Rose, quatre ans aujourd'hui avait été exclue de la micro-crèche "Les drollets" à Meyrannes, dans le Gard, car elle est épileptique. / © DR
Rose, quatre ans aujourd'hui avait été exclue de la micro-crèche "Les drollets" à Meyrannes, dans le Gard, car elle est épileptique. / © DR

La Cour d'appel de Nîmes a débouté ce vendredi, les parents d'une fillette exclue d'une micro-crèche cévenole de Saint-Ambroix, en raison de son épilepsie. La justice confirme ainsi le jugement de première instance. L'association France Epilepsie, partie civile, est également déboutée de sa plainte.

Par FD avec E.Félix


Voilà deux ans qu'ils attendaient cette décision de justice. Après un premier échec devant le tribunal correctionnel d'Alès, Emilie et Fabrice Augustin, les parents de Rose, avaient dit à la Cour d'appel de Nîmes en février dernier qu'il s'agissait de discrimination.

Mais la justice a débouté les parents, de leur demande, tout comme l'association également partie civile dans ce dossier.
 

Rose exclue d'une micro-crèche de Saint-Ambroix


C'est en 2015 qu'a été prononcée l'exclusion sans préavis de leur fille Rose de la micro-crèche à Meyrannes, près de Saint-Ambroix. La nouvelle directrice avait justifié sa décision en expliquant ne pas être formée au geste d'urgence en cas de crise.

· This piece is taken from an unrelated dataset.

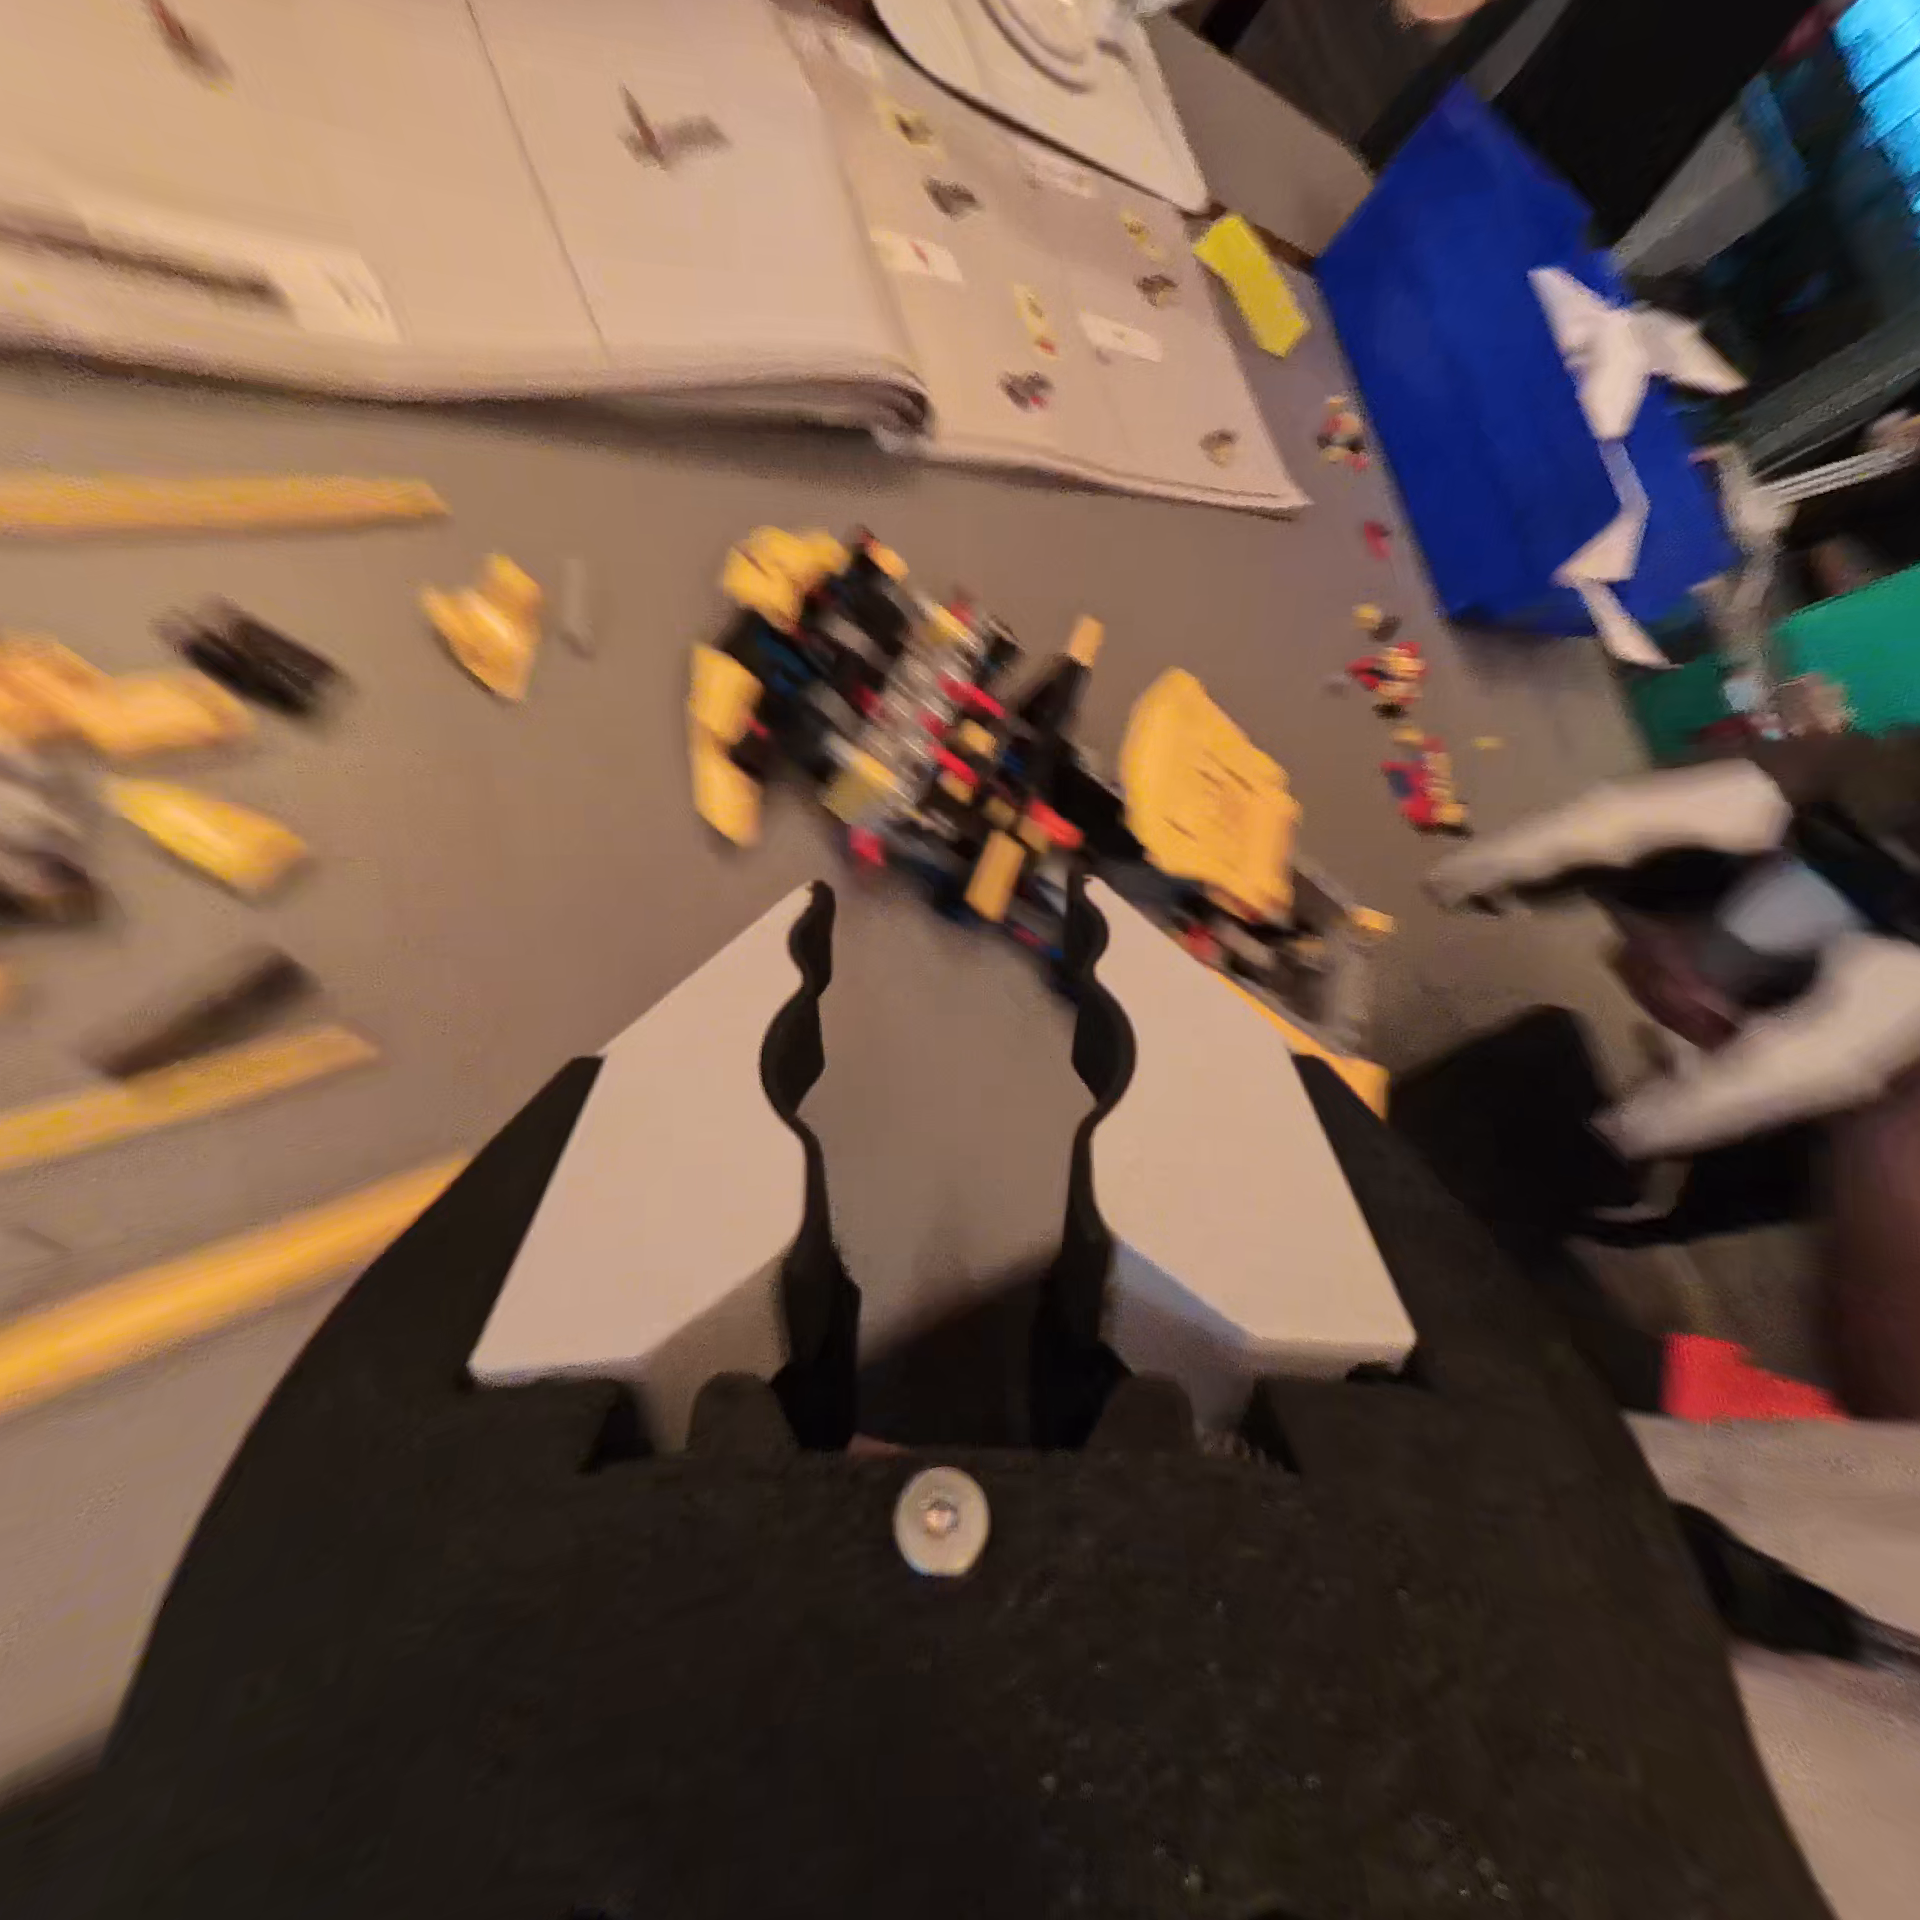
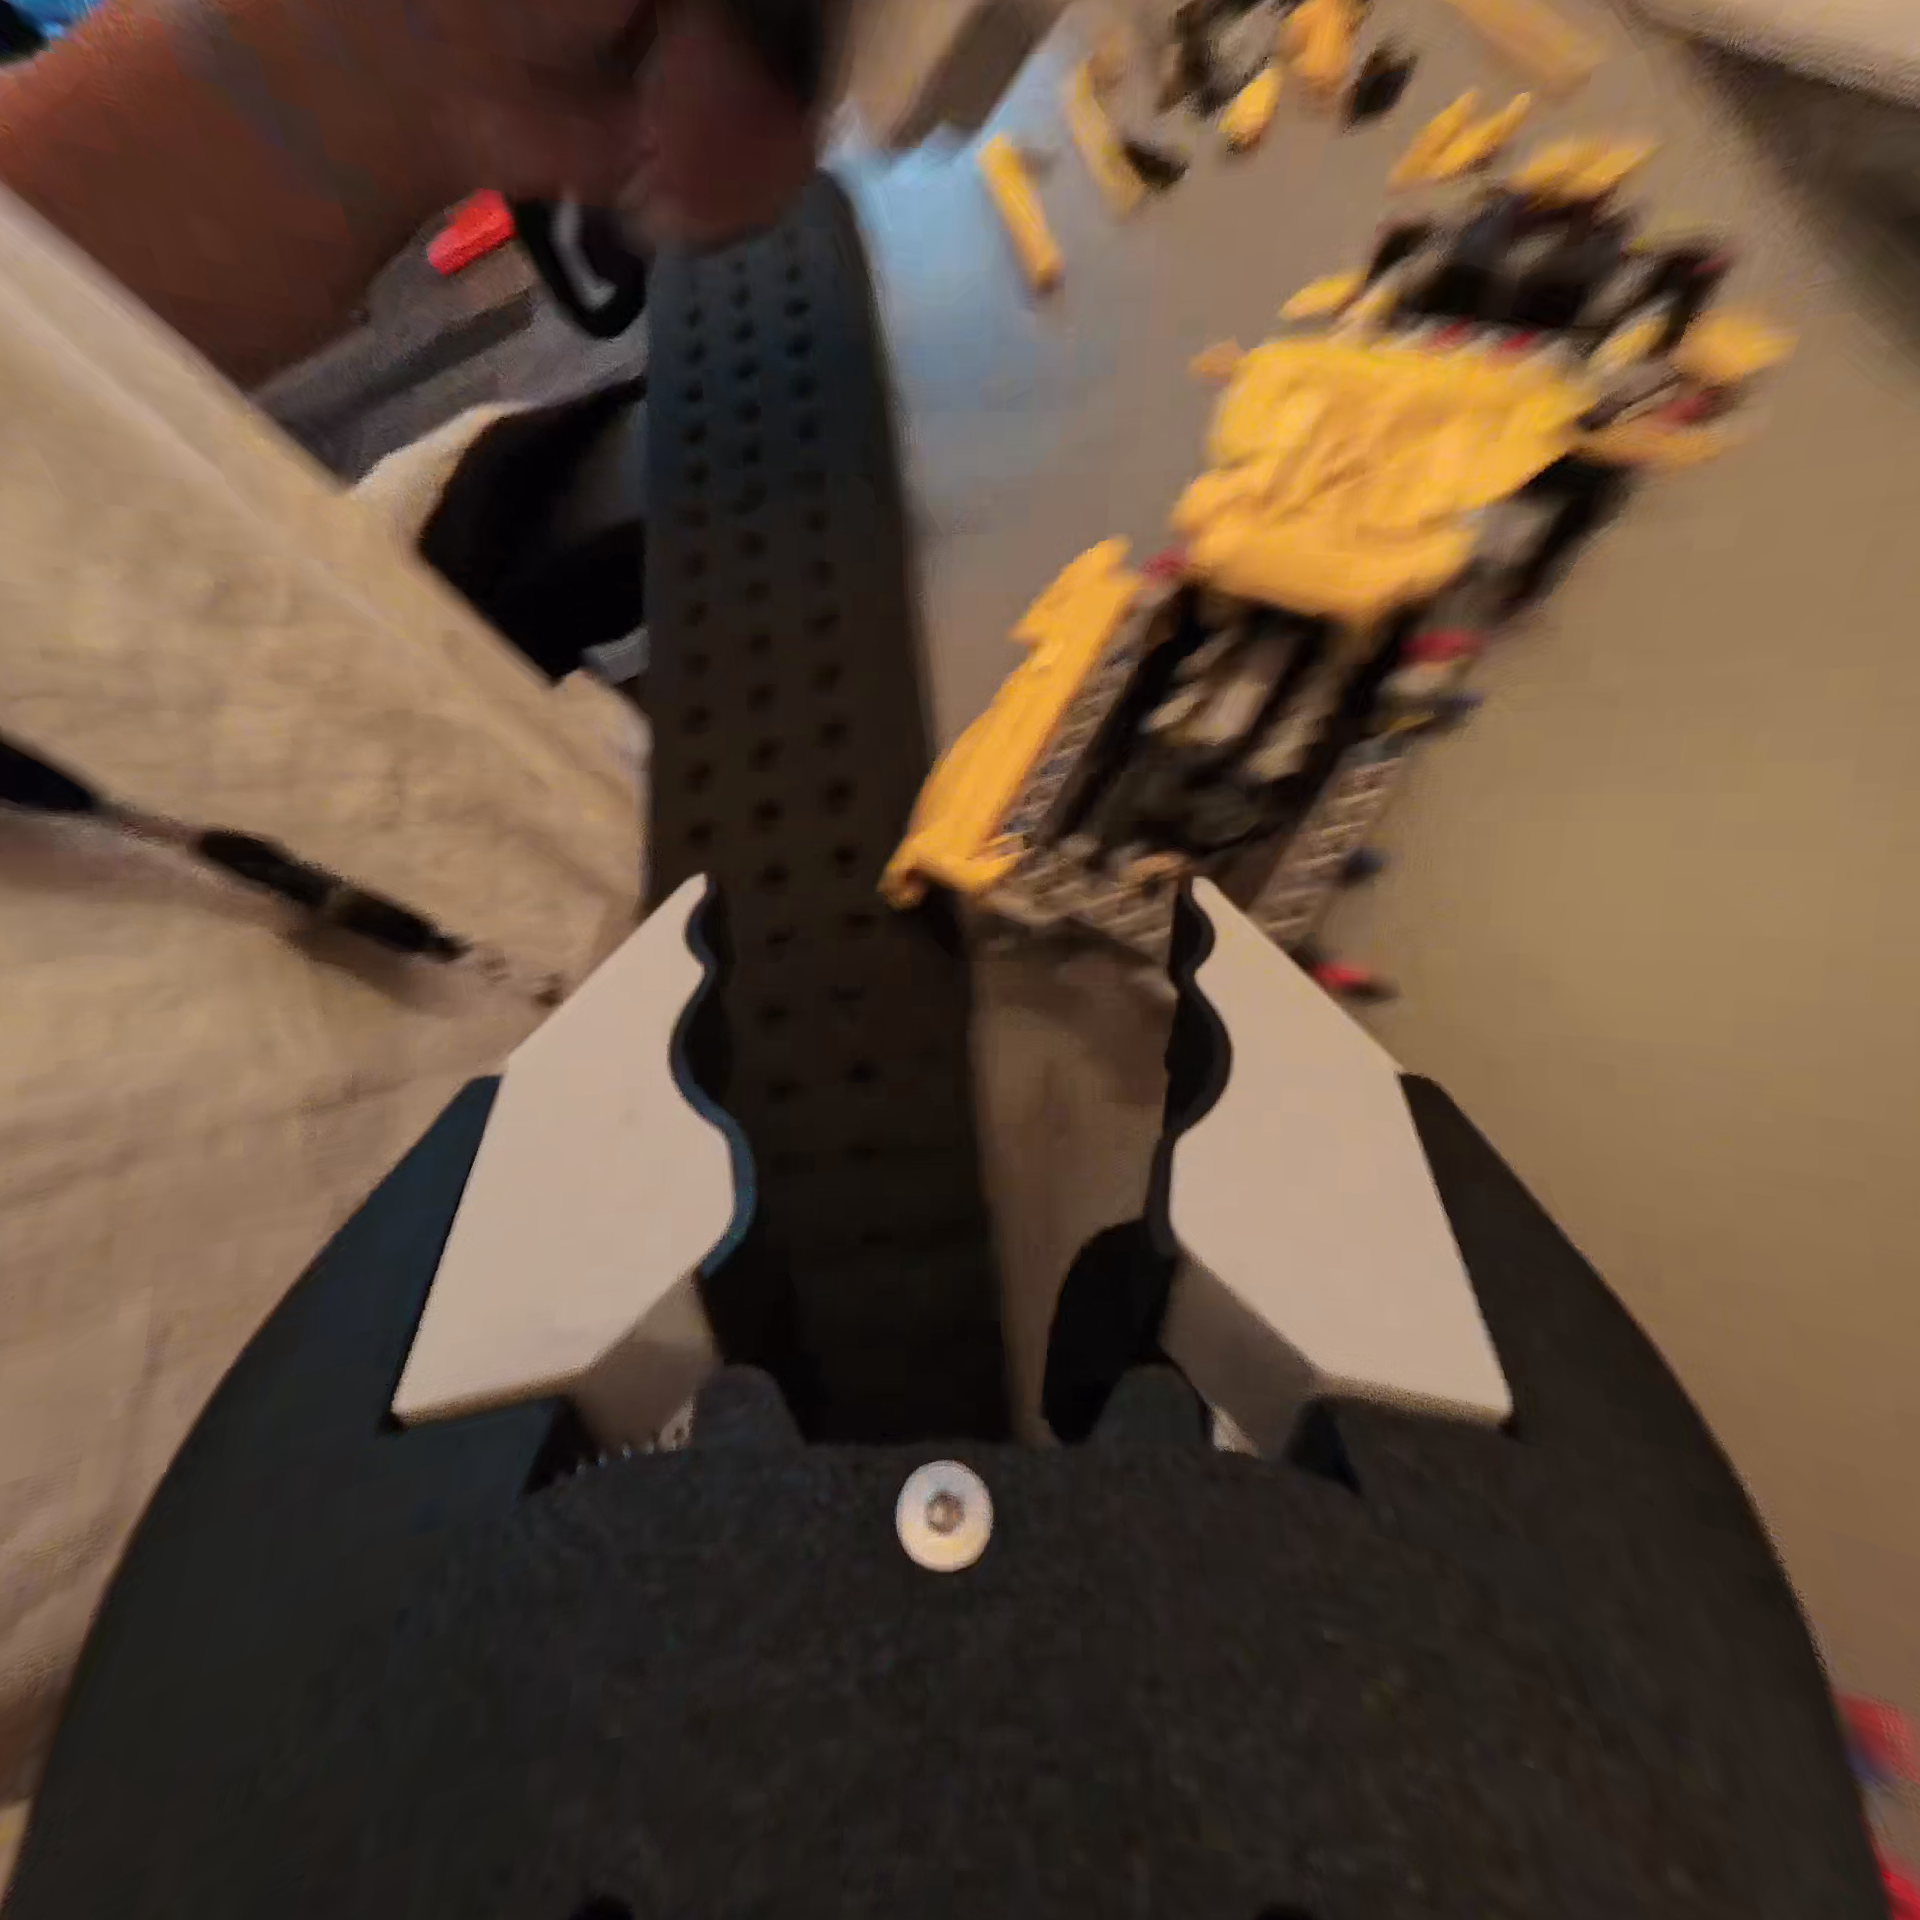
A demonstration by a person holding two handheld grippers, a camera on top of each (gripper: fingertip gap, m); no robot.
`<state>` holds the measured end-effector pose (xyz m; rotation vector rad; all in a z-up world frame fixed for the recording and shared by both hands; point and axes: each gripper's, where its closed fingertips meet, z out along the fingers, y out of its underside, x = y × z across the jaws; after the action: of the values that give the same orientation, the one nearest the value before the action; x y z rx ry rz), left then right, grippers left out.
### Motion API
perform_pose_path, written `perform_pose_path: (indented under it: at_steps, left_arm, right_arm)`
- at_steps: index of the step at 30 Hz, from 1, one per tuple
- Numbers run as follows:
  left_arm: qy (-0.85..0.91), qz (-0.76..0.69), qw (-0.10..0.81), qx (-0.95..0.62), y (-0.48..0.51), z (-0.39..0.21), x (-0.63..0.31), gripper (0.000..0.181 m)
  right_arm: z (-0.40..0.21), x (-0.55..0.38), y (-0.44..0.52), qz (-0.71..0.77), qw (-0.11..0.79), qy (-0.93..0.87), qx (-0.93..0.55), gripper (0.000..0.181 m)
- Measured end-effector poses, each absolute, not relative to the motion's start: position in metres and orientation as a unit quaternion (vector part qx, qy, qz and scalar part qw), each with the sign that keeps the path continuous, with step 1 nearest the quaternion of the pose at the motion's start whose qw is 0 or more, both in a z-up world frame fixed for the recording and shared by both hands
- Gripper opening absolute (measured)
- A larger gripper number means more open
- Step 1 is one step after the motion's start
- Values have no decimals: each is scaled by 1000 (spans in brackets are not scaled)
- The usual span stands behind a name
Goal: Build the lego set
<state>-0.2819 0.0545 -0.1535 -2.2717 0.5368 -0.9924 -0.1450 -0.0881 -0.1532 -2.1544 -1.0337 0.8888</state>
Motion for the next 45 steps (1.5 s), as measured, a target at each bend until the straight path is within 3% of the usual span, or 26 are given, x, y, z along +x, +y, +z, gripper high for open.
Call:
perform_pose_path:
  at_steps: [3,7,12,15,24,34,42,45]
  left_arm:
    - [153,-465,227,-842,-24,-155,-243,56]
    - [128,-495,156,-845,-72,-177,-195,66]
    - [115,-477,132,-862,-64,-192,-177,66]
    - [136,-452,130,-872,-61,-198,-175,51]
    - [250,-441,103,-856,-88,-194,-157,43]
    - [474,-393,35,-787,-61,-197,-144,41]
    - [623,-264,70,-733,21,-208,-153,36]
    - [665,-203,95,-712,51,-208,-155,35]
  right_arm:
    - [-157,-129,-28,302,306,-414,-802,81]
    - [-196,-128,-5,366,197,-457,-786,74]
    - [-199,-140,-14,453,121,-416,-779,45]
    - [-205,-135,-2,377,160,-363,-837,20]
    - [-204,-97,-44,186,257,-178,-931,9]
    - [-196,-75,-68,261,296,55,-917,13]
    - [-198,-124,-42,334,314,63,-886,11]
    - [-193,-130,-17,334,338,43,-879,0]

Les parents avaient porté plainte contre elle, contre l'association gérante et contre la communauté de communes.

La Cour en appel leur a à nouveau donné tort ce vendredi matin.
Ils réclamaient un euro symbolique. Tout comme l'association France Epilepsie qui, pour la première fois, s'était portée partie civile. Elle comptait faire de cette affaire, un exemple, en espérant une jurisprudence favorable.

Les plaignants ont encore la possibilité de se pourvoir en cassation.